このプログラムはEUの国際援助の一環で、参加者は公募で選ばれた優秀な開発途上国とEUの若手研究者で、ポスドク研究者から修士課程の学生まで含まれる。参加者には往復旅費と3食付きの宿舎が提供される。
 ワークショップでは、ウッドハウスが表面波と波線理論のトモグラフィにより地球のダイナミックスを論じるなど、各講師が取り組んでいる課題の最近の研究の動向についての紹介が中心であった。

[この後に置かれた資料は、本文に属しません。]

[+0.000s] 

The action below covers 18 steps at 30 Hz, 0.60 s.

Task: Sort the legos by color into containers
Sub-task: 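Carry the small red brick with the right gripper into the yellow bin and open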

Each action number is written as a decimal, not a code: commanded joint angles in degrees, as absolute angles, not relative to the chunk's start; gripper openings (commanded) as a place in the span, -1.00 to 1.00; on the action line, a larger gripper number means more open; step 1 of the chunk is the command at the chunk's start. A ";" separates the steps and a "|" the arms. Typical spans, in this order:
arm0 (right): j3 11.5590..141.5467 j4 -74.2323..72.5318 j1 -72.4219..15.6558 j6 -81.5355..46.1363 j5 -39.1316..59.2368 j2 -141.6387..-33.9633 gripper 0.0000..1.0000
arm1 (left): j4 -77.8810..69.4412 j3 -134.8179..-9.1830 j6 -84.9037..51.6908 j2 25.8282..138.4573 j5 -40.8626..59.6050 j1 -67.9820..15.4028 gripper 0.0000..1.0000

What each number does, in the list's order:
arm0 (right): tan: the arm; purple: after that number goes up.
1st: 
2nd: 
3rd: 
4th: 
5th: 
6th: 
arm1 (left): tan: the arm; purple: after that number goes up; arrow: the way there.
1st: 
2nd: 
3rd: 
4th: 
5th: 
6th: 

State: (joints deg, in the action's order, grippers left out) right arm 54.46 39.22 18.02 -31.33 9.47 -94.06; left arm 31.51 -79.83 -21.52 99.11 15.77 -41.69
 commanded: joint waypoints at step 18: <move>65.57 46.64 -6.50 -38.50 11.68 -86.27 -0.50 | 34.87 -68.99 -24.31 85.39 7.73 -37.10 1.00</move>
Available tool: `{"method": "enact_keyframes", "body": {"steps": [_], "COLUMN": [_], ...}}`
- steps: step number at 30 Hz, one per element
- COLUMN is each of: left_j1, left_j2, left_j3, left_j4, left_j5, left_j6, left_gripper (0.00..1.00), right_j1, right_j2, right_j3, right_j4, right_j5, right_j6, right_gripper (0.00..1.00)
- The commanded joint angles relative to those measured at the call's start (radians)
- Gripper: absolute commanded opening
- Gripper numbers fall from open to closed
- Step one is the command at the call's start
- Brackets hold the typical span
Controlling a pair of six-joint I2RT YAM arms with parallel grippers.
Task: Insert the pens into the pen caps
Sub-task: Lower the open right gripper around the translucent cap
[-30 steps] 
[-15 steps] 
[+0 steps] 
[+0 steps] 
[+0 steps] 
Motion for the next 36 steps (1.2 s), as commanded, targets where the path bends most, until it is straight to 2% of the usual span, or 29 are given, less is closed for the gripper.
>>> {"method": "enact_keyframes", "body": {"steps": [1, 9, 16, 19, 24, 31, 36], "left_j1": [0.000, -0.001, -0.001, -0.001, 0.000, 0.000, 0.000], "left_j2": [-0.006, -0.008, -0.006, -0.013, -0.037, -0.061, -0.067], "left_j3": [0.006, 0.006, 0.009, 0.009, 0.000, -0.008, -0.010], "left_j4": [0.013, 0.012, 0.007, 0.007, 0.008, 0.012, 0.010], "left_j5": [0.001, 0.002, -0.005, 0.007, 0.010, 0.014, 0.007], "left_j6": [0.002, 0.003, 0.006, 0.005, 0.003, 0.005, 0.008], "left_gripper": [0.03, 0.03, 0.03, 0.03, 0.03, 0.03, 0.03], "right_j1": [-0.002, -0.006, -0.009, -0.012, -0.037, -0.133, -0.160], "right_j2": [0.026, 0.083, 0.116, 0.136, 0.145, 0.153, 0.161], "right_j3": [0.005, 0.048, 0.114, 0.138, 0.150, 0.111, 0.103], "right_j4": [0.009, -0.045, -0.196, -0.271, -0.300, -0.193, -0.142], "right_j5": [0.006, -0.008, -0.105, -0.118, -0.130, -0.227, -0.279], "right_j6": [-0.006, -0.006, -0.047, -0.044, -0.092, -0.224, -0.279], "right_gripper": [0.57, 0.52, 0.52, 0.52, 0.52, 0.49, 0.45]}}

ポスドク級の参加者には刺激のある話ではあるが、一方、修士の学生には理解が困難なところもあった。 私は、過去の地震の震源過程と活断層の関係に基づく震源モデル化や深部・浅部構造による地震動の増幅のメカニズムなど、地震動予測の方法論について講義の後、具体的な適用例として、地震本部が行っている地震動予測地図について論じた。強震動の話に対する参加者の反応はお国ぶりが出て興味 深い。イタリアや中国の研究者からは、地震災害対策の一環として同様の試みをやりたいが、活断層調査を行う地形・地質の研究者や実際に災害対策を行う工学研究者の協力を得るのが大変難しい、日本でうまくいっているのはなぜか、という質問が出た。イランやパキスタンの地震災害多発国の研究者は、 コストの安い防災対策が急務で、強震動予測の研究をやっても実践には結びつきにくい、と語った。
EUが若手研究者を集めてこのようなワークショップを開くのは、地震研究で国際的リーダーシップを発揮する狙いがあると思われる。世界最大の地震国日本も、世界の若手研究者が地震研究に関心をもつための国際的な教育プログラムを持つべきではないか、というのが私の感想である。